Re: [slurm-users] Disable --no-allocate support for a node/SlurmD

René Sitt Wed, 14 Jun 2023 08:34:38 -0700

Hi,

Thanks for the suggestion.
However as I understand it this requires additionally trusting the node where those scripts are running on,
which is, I guess, the one running SlurmCtlD.
The reason we are using Prolog scripts is that they are running on the very node the job will be running on. So we make that one "secure" (or at least harden it by e.g. disabling SSH access and restricting any other connections). Then anything running on this node has a high trust level, e.g. the SlurmD and the Prolog script. If required the node could be rebooted with a fixed image after each job removing any potential compromise.
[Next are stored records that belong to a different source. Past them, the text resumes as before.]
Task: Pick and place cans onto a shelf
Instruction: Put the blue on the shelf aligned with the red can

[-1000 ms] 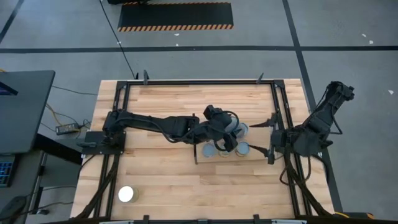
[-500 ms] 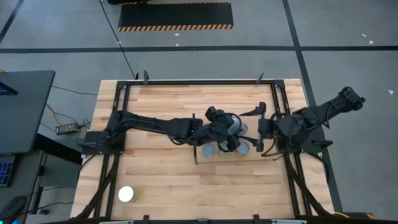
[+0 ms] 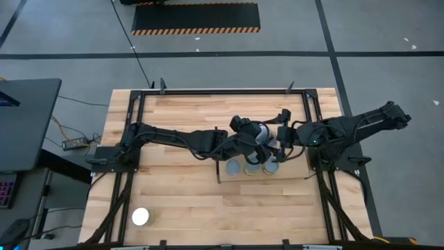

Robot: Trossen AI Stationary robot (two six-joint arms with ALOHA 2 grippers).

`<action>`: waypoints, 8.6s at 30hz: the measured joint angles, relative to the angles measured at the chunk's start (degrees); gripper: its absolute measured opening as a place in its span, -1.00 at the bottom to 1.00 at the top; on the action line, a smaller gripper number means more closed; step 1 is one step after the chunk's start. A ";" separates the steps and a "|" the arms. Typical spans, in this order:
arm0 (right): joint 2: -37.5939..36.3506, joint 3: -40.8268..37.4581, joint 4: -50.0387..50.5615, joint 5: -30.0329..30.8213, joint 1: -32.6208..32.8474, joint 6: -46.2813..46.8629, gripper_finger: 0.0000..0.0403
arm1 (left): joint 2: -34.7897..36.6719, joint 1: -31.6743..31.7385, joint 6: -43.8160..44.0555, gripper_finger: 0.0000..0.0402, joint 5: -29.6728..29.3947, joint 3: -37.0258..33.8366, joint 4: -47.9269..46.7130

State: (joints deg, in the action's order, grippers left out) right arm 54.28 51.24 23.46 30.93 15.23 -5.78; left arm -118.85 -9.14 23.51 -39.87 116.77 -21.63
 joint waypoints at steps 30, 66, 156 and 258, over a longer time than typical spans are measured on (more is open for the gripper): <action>0.05 -0.07 -1.82 -0.78 1.05 4.88 0.61 | 0.28 -0.09 -5.06 0.76 2.01 0.04 0.14; -22.16 -14.24 15.37 13.32 10.95 33.07 0.61 | 13.14 -19.43 7.71 0.73 -24.16 0.00 -32.42; 0.94 -12.81 -53.60 7.60 22.25 -8.97 0.61 | 7.41 -7.24 -26.88 0.95 23.71 -35.32 56.41; 2.25 6.73 18.62 -11.76 11.95 19.65 0.59 | 21.74 -12.12 -9.86 0.81 12.43 -35.19 -2.49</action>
State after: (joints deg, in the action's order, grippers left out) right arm 56.53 57.98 42.08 19.17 27.18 13.87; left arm -97.11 -21.26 13.65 -27.44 81.58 -24.12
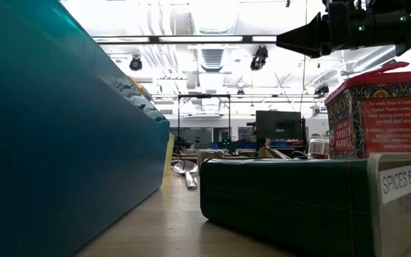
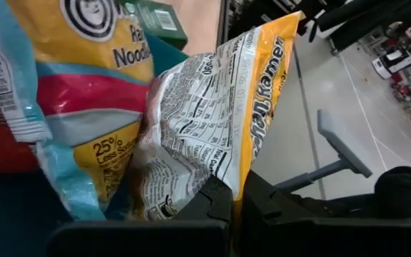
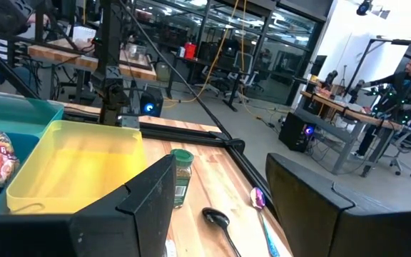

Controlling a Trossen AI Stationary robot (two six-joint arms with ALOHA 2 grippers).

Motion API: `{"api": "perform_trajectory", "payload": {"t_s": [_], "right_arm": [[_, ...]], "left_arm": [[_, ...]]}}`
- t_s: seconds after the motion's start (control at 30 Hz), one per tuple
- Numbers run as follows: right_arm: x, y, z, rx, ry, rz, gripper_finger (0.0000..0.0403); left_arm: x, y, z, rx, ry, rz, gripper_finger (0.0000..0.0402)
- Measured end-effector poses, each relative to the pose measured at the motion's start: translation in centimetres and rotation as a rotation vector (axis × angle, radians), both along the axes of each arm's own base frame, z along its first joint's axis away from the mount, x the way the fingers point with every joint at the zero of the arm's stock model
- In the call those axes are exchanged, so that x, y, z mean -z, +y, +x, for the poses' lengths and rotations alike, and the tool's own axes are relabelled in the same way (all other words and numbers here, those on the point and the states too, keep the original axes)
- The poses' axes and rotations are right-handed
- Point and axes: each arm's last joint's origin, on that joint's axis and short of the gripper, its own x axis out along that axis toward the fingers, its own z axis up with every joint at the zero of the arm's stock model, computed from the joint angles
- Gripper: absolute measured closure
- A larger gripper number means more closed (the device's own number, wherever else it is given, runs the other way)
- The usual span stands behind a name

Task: Pick & Place Food Item
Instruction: Put the yellow noodle pack into the blue bin, then put the green spice bottle into the green bin

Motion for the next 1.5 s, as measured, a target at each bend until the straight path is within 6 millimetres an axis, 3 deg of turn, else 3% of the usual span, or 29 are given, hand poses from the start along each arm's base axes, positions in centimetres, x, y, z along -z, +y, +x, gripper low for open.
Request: {"api": "perform_trajectory", "payload": {"t_s": [0.37,0.9,1.2,1.5], "right_arm": [[0.0,0.0,0.0,0.0,0.0,0.0,0.0188],[0.0,0.0,0.0,0.0,0.0,0.0,0.0188],[0.0,0.0,0.0,0.0,0.0,0.0,0.0188],[0.0,0.0,0.0,0.0,0.0,0.0,0.0188]], "left_arm": [[0.6,0.4,-0.2,-0.04,0.047,0.004,0.0389],[0.5,0.4,-0.2,-0.038,0.044,0.004,0.0225],[-0.4,0.5,-0.3,-0.021,0.014,0.007,0.0219],[-4.1,0.8,-0.3,0.027,-0.064,0.157,0.0219]]}}
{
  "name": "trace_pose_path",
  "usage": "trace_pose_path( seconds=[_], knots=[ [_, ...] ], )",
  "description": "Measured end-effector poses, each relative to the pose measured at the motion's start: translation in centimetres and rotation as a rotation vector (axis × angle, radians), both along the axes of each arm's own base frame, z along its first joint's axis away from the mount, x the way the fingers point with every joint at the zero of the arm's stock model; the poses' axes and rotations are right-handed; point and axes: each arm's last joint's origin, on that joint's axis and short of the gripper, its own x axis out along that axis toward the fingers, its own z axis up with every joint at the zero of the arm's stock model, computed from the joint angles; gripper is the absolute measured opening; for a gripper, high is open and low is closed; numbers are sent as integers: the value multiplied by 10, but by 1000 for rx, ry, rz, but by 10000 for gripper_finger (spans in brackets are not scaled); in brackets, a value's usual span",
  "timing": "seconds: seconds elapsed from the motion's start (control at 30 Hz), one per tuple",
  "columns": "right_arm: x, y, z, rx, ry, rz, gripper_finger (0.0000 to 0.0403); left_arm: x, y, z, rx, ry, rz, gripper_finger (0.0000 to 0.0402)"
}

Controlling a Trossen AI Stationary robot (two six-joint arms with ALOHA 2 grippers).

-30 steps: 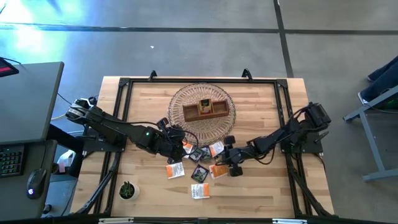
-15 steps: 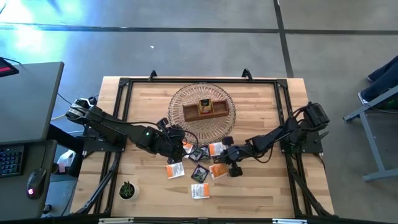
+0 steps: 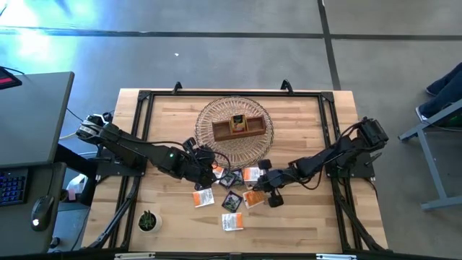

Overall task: Pick & Place Tea
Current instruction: Put the orange tea bag into the middle section of the wooden organizer

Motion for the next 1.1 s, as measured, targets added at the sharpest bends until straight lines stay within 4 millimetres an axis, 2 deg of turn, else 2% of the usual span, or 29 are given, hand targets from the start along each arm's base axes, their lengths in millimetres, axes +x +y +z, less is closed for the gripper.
trace_pose_path(
  seconds=[0.2, 0.33, 0.43, 0.6, 0.8, 1.1],
  knots=[
    [4, 9, 9, 52, -102, 41, 1, 5, -5, 1, -115, -12, -87, 140],
    [7, 15, 17, 139, -172, 74, 1, 7, -7, 2, -153, -21, -119, 140],
    [8, 15, 20, 124, -211, 66, 1, 7, -7, 2, -145, -18, -120, 140],
    [13, 1, 22, -41, -276, -70, 1, 7, -6, 2, -119, -30, -98, 140],
    [17, -13, 21, -15, -248, -70, 0, 8, -6, 3, -113, -43, -98, 140],
    [18, -17, 20, 3, -240, -57, 0, 46, -3, -31, -108, -1, -221, 140]
  ],
)
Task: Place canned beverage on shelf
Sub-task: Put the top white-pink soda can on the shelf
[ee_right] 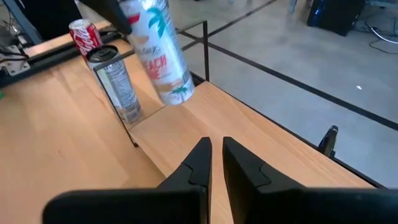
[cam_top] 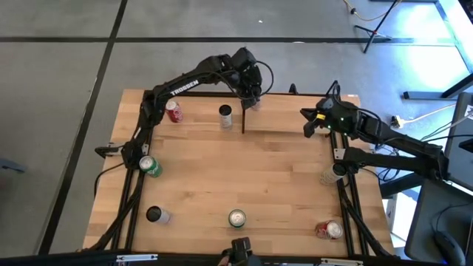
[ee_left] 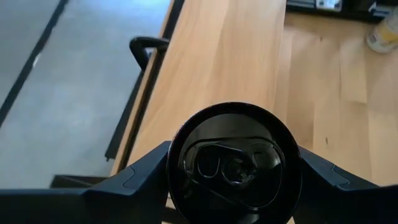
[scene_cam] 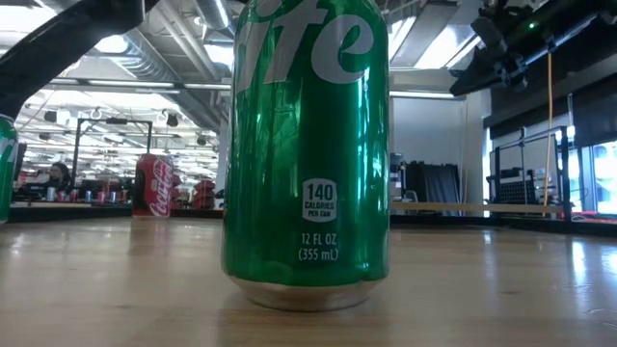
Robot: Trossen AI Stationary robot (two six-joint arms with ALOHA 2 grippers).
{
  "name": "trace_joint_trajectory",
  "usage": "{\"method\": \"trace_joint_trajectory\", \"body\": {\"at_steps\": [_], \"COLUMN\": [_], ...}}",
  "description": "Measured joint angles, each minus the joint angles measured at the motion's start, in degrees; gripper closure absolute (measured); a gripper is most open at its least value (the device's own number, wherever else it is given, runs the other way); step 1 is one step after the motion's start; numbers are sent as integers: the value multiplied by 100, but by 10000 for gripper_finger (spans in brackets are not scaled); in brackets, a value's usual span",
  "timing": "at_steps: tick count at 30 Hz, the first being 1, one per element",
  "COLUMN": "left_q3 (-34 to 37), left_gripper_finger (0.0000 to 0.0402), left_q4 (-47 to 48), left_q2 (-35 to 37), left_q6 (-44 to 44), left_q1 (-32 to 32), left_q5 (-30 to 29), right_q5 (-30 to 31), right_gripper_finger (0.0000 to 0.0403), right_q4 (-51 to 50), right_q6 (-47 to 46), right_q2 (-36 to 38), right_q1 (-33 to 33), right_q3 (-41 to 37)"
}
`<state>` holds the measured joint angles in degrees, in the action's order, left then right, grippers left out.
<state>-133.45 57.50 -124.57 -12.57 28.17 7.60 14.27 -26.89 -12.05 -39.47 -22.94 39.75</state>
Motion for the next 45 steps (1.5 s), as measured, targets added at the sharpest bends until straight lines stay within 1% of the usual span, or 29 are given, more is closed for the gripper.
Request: {"method": "trace_joint_trajectory", "body": {"at_steps": [6, 9, 11, 17, 20, 23, 29, 34, 42, 45], "left_q3": [22, 21, 17, 20, 17, 20, 20, 20, 20, 20], "left_gripper_finger": [167, 167, 167, 166, 166, 166, 165, 165, 165, 159], "left_q4": [85, 101, 86, 123, 170, 211, 201, 173, 164, 164], "left_q2": [-207, -246, -310, -404, -476, -551, -551, -551, -549, -549], "left_q6": [-10, -33, -161, -556, -755, -762, -755, -757, -862, -861], "left_q1": [18, 38, 43, 41, 43, 43, 44, 32, 32, 30], "left_q5": [97, 390, 606, 675, 617, 480, 442, 112, 96, 104], "right_q5": [-23, -73, -88, -190, -191, -191, -193, -193, -193, -191], "right_gripper_finger": [375, 375, 375, 375, 375, 375, 375, 375, 375, 375], "right_q4": [-16, -11, -10, -12, -11, -13, -15, -16, -20, -20], "right_q6": [-5, -10, -13, -13, -13, -18, -116, -116, -116, -116], "right_q2": [-200, -251, -283, -282, -279, -282, -282, -282, -282, -282], "right_q1": [2, 2, 2, 2, 2, 2, 3, 2, 2, 2], "right_q3": [-2, -2, -2, -4, -4, -4, -4, -4, -4, -4]}}
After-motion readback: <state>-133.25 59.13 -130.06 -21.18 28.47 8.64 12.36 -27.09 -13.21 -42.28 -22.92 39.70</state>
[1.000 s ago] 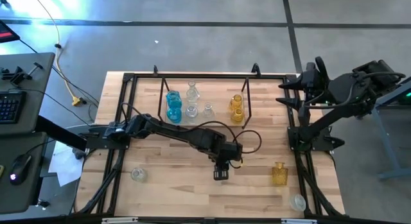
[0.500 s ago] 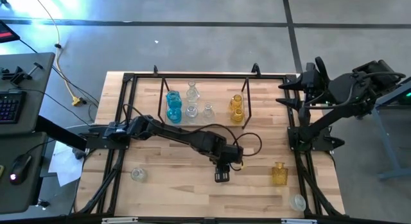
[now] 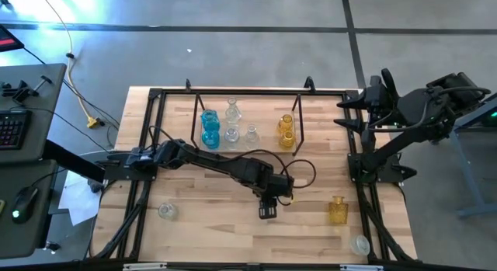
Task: Sort vases onto shelf
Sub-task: Put the blue vase on the shelf aligned with the other blue vases
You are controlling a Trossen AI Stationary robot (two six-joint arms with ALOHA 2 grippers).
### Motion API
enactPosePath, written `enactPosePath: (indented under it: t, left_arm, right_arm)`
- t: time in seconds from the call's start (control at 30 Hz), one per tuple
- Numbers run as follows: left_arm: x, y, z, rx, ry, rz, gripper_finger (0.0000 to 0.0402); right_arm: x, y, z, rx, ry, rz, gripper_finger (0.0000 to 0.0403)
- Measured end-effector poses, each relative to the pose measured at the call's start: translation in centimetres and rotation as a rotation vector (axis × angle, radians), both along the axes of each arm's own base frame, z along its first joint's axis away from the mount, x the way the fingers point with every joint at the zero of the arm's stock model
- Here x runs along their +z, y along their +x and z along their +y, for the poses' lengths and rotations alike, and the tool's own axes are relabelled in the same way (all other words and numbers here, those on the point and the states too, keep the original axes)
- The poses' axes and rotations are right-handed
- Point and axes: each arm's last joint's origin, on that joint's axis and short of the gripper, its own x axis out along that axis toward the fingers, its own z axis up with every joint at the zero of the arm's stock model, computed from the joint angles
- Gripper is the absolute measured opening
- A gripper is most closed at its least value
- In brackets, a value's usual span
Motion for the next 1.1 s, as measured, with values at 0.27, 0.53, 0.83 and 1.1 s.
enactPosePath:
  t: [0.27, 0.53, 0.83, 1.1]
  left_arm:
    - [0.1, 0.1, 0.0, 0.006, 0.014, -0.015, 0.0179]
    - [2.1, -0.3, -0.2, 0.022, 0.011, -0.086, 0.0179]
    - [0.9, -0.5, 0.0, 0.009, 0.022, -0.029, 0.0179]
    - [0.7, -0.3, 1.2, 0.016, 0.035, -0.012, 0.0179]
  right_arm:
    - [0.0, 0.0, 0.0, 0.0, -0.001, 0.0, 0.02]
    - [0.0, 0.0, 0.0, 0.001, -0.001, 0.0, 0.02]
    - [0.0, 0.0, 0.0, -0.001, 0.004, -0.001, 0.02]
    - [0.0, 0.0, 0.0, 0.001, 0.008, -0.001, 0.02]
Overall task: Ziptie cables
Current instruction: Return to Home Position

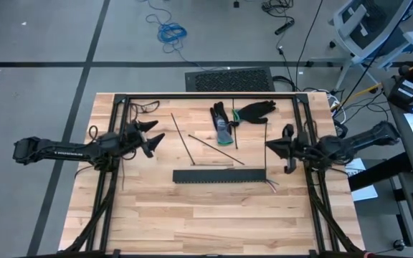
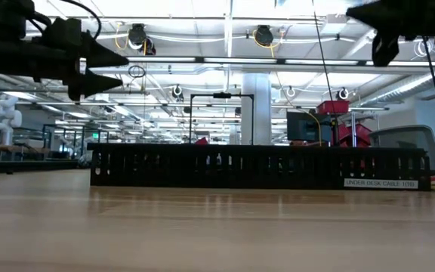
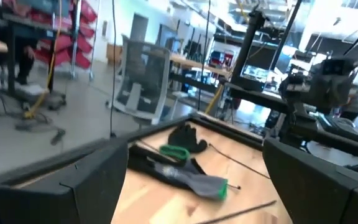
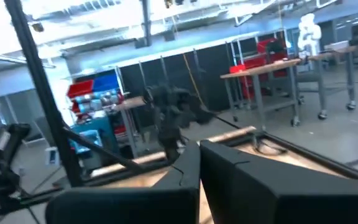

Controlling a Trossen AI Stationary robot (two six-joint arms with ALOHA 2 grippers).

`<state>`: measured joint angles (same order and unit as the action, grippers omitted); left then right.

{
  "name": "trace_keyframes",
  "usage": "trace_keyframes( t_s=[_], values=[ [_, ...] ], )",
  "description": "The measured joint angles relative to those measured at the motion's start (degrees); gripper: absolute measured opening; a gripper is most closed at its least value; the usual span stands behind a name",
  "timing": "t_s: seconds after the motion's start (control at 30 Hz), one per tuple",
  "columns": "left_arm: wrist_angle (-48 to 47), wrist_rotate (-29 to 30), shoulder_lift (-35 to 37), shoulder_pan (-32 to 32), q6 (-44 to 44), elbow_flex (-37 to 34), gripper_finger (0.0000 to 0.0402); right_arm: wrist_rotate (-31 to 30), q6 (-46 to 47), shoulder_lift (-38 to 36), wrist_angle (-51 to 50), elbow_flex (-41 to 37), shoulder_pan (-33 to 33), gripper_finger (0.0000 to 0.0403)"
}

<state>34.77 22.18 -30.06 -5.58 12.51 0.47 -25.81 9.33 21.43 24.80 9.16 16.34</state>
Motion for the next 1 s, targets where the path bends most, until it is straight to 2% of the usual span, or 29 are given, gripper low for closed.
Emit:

That isn't feasible for the SlurmCtlD as that would affect the whole cluster and unrelated jobs.
Hence the checks (for example filtering out interactive jobs, but also some additional authentication) should be done on the hardened node(s).
It would work if there wasn't a way to circumvent the Prolog. So ideally I'd like to have a configuration option for the SlurmD such that it doesn't accept such jobs.
As the SlurmD config is on the node it can also be considered secure.
So while I fully agree that those plugins are better suited and likely easier to use I fear that it is much easier to prevent them from running and hence bypass those restrictions
than having something (local) at the level of the SlurmD.

Please correct me if I misunderstood anything.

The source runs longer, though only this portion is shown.